The company expects approximately 50% of the projects in its backlog on June 30, 2016 to be completed during the
last six months of 2016, with the remainder in 2017. The estimation of realization from the backlog can be impacted by a number of
factors, including deteriorating industry conditions, customer delays or cancellations, permitting or project delays and
environmental conditions.
Corporate Governance Changes and Organizational Realignment
In connection with the restructuring transactions, as described in the next section, SAE has augmented its
organizational, executive reporting and corporate governance structure to better align roles and responsibilities moving
forward.
Following the resignation of certain directors of the board of SAE in conjunction with the restructuring
transactions, the Company filled such vacancies to constitute a new board of directors. Effective immediately, SAE’s new board of
directors will include Jeff Hastings, as Chairman of the board, Brian Beatty, Jacob Mercer, Michael Kass, Mel Cooper, and Gary
Dalton. Messrs. Cooper (Chair) and Dalton will serve as members of the Audit Committee, Messrs. Cooper, Dalton (Chair) and Mercer
will serve as members of the Compensation Committee and Messrs. Dalton, Kass and Mercer (Chair) will serve as members of the
Nominating Committee. One additional independent director will be added to the board and will join the Audit Committee.
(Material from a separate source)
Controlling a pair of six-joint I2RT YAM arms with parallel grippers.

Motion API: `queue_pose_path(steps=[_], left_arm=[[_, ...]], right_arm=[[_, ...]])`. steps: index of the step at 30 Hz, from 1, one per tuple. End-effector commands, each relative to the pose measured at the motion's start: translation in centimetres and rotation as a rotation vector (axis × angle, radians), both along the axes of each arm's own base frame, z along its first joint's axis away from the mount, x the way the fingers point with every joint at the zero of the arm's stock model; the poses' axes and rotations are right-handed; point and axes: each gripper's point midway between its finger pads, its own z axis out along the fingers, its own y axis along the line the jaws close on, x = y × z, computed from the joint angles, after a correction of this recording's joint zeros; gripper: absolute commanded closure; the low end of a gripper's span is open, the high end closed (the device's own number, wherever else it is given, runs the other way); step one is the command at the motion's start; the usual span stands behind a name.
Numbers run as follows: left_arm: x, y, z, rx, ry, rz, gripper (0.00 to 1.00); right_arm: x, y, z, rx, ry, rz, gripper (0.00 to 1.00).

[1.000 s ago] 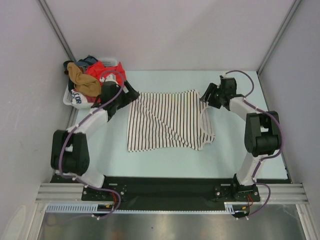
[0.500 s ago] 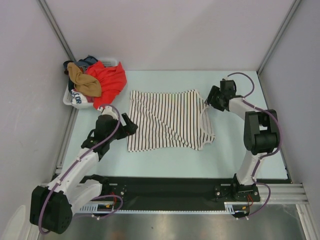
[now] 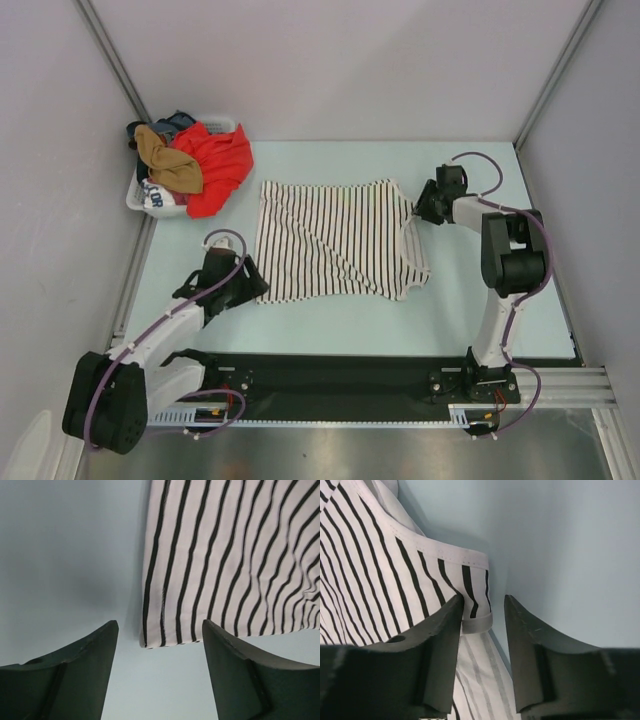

Additionally, the following structural changes have taken place at the executive level: the Executive Chairman role
will be disbanded and Jeff Hastings will assume the role of Chief Executive Officer, in addition to his post as Chairman of the
Board, as discussed above; the role of President will be disbanded and Brian Beatty will assume the newly created role of Chief
Operating Officer; and the role of Executive Vice President will be disbanded with Mike Scott assuming the newly created role of
Senior Vice President and Darin Silvernagle assuming the newly created role of Vice President - Marine.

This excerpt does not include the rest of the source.